Sur scène, Henri Chassé, alter ego de l’auteur, pianote sur le clavier de son ordinateur. Derrière lui, sur un grand quai en bord de mer, une passerelle en bois qui s’avance au milieu des dunes, une plage où le sable a été remplacé par les pages d’un manuscrit, les protagonistes font leur entrée. Il y a la vendeuse, la voisine, l’institutrice et la sœur directrice, mais surtout Victoire, la grand-mère, Gabriel, le père, et Nana, la mère. Rapidement, l’auteur va quitter son ordinateur, retomber en enfance (un défi d’acteur que Chassé relève avec beaucoup de doigté), et se mettre à bombarder ses proches de 1001 questions. On aborde la religion catholique sous plusieurs coutures – des motivations du méchant Hérode à la naissance du petit Jésus en passant par les secrets de Fatima, le chapelet en famille et l’intervention du Saint-Esprit – mais aussi, heureusement, le cinéma et la littérature.

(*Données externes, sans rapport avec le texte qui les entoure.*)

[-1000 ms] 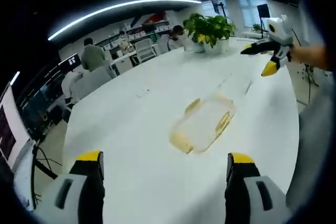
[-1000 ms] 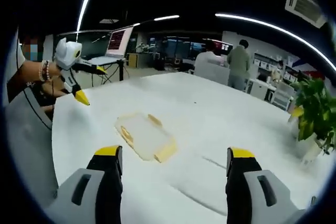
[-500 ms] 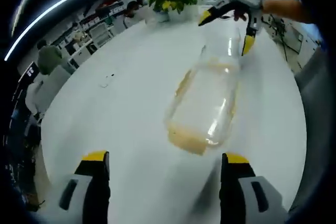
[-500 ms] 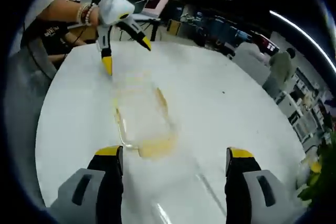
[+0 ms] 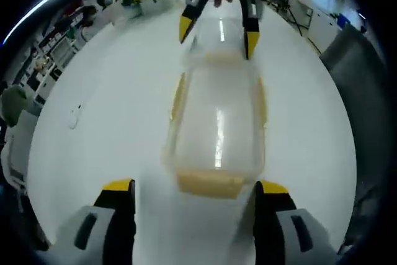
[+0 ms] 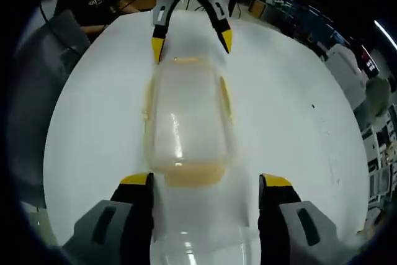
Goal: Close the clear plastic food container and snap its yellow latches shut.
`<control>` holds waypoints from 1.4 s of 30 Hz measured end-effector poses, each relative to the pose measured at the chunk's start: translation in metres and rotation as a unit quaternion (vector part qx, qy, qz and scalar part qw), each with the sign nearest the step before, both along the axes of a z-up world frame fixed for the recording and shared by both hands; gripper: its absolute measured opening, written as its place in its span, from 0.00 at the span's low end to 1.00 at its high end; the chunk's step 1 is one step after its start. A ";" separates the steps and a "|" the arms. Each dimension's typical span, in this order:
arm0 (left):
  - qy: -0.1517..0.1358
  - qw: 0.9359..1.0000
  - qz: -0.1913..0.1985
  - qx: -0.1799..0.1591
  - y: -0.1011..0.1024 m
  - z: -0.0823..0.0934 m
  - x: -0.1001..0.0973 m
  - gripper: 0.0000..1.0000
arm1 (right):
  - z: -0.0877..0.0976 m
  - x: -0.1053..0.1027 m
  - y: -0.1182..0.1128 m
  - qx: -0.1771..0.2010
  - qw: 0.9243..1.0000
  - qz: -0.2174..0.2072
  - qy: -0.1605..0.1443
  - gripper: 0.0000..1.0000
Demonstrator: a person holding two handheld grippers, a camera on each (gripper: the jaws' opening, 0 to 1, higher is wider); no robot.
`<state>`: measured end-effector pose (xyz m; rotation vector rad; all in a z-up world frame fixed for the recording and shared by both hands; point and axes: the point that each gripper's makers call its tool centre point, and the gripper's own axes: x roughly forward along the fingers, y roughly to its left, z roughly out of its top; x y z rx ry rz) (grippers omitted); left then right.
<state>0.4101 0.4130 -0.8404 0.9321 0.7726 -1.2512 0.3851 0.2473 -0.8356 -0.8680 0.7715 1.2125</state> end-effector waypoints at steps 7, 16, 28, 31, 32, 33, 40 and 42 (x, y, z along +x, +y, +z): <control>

Dans cette scénographie maritime aussi jolie que contraignante, aussi chatoyante que superflue, quelques saynètes, trop rares, sont désopilantes, ou alors poignantes, et parfois même, en quelques moments de grâce, les deux à la fois. En écoutant la grand-mère (Danielle Proulx, fort attachante) expliquer avec conviction le juste emploi du pronom «tu», ou encore Nana (Guylaine Tremblay, impeccable) répondre aux inquiétudes de la Sainte Vierge envers le «Pauvre Canada», sans oublier l’institutrice (Isabelle Drainville, irrésistiblement drôle) défendant de toutes ses forces un passage pour le moins invraisemblable de l’évangile selon Saint-Mathieu, on rit de bon cœur. Mais plusieurs scènes, surtout parmi celles impliquant la jeune voisine et le père, semblent peu utiles.
Le cœur du spectacle, cela ne fait pas de doute, se trouve dans la relation entre la mère et le fils. En ce sens, trois scènes, remplies de non-dits, paraissent fondamentales: celle du petit Jésus trop gros pour le reste de la crèche (un épisode hilarant qui traduit tout l’amour et la complicité qui règnent entre eux), celle de Peter Pan (qui permet au fils, mais aussi à la mère, d’exprimer son désir d’écrire) et celle tout simplement bouleversante du garage en tôle (où le fils avoue qu’il aurait grandement préféré recevoir, à la place de ce «jouet de p’tit gars», un cahier de poupées à découper). On n’ose imaginer la force de frappe d’un spectacle qui aurait été franchement articulé autour de cette relation fondatrice.
Enfant insignifiant!
Texte: Michel Tremblay. Mise en scène: Michel Poirier. Scénographie: Olivier Landreville. Costumes: Mérédith Caron. Éclairages: Lucie Bazzo. Musique: Christian Thomas. Accessoires: Normand Blais. Vidéo: Yves Labelle. Au Théâtre Jean-Duceppe jusqu’au 3 février 2018.